Song by U2

from the album The Joshua Tree
- Released: 9 March 1987
- Genre: Blues rock; country rock;
- Length: 3:32
- Label: Island
- Composer: U2
- Lyricist: Bono
- Producers: Daniel Lanois; Brian Eno;

= Trip Through Your Wires =

"Trip Through Your Wires" is a song by the Irish rock band U2 and the eighth track on their 1987 album, The Joshua Tree. The song has a bluesy rhythm and features lead singer Bono on harmonica.

==Recording==
In 1986, an early version of this song, containing different lyrics, was performed on the RTÉ programme TV GAGA.

During the song's recording for the album, the producer Daniel Lanois played the Omnichord, an electronic autoharp. He plugged it into the equipment of the guitarist the Edge, using his delay effect units and guitar amplifier. Lanois said it sounded like an organ "jangling in the background".

==Release==
The song was released as a promotional single in Australia, with only 500 hand-numbered copies released.

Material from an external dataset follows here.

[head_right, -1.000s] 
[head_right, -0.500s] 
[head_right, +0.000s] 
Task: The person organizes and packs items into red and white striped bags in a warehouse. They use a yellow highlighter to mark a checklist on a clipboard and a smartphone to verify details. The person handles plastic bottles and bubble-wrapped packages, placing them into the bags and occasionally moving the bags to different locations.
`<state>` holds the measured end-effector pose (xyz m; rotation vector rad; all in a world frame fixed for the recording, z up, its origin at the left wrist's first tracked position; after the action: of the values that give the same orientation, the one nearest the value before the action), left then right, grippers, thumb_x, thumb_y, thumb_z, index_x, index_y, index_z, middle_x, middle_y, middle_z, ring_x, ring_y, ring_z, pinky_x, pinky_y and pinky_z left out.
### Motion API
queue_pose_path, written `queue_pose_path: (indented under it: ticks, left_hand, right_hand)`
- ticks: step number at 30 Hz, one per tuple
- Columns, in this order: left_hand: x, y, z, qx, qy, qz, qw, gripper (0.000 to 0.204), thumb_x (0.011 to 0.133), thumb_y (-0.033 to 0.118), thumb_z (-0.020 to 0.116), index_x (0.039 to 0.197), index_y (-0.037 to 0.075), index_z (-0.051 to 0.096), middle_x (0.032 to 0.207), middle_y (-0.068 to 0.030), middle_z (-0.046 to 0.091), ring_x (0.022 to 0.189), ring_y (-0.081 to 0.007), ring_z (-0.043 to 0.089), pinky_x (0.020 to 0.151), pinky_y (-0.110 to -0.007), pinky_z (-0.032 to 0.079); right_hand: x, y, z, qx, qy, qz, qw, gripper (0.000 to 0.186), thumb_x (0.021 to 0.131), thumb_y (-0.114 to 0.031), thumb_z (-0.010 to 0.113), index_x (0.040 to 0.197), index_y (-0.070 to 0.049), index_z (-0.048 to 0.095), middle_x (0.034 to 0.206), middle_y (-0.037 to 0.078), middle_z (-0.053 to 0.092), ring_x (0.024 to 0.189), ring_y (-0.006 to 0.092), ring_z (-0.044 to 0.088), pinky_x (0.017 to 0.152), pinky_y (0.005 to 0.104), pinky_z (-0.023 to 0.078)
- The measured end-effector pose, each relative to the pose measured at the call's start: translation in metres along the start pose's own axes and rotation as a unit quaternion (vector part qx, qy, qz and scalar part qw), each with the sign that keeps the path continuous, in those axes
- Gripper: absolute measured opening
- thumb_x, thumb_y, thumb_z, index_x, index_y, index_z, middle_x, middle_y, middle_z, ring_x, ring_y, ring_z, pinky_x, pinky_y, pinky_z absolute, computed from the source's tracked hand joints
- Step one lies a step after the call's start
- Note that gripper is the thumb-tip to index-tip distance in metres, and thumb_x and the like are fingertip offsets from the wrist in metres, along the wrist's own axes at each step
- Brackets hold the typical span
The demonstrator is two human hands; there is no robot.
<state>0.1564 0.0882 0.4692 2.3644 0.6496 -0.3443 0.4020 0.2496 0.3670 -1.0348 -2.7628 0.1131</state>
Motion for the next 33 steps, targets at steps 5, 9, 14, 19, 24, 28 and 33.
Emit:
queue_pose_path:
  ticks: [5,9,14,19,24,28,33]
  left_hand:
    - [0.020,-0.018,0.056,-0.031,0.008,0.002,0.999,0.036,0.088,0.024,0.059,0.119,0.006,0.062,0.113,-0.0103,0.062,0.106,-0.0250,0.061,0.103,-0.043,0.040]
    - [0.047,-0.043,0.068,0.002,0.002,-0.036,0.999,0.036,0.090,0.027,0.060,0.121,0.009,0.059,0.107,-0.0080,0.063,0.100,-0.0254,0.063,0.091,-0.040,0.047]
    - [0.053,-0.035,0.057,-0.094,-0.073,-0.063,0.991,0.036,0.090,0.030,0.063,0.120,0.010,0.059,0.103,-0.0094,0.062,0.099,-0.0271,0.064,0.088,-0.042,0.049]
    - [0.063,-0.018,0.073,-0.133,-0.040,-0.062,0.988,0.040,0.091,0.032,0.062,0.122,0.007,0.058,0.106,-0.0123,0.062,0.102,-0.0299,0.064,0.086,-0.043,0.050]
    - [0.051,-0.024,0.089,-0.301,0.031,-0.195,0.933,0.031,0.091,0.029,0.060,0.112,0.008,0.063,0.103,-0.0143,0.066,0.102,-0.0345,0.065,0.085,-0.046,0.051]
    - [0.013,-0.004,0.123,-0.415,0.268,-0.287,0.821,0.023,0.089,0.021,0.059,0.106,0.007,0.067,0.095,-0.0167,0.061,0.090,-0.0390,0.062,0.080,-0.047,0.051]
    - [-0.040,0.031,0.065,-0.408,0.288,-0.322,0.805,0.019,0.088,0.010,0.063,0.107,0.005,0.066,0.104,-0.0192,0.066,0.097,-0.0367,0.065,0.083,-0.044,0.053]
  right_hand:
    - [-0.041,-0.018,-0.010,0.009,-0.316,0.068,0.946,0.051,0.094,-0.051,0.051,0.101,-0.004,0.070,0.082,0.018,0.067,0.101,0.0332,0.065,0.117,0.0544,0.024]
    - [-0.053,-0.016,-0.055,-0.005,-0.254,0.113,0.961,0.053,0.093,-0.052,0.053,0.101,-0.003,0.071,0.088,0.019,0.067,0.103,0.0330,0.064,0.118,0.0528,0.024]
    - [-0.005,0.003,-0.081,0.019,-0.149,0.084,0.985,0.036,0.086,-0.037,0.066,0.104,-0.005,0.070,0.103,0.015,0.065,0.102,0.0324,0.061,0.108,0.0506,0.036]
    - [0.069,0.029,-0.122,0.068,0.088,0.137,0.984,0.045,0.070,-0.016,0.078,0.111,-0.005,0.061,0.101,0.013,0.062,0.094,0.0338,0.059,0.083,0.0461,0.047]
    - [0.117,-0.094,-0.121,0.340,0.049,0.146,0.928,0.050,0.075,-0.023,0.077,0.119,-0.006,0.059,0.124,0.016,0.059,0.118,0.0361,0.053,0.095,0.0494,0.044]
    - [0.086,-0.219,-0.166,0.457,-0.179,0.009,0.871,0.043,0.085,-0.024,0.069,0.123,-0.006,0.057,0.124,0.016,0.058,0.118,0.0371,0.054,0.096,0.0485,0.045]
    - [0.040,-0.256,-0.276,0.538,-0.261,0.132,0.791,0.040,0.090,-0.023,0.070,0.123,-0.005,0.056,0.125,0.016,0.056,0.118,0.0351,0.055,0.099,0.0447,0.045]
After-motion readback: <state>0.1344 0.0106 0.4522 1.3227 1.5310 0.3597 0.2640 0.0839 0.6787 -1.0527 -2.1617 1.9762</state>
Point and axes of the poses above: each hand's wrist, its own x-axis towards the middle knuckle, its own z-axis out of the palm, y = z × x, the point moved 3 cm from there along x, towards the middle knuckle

The single included the B-sides "Luminous Times (Hold on to Love)", "Spanish Eyes" and "Silver and Gold".

"Trip Through Your Wires" was played live throughout the Joshua Tree Tour, but was not played again until The Joshua Tree Tour 2017 during the set where the album is played in its entirety.

According to The Edge, the song was meant to be heard in the context of another song that never made it on the album, "The Sweetest Thing", which was later released as the B-side of "Where the Streets Have No Name". "The Sweetest Thing" was re-recorded and released as a single for the 1998 compilation album The Best of 1980–1990.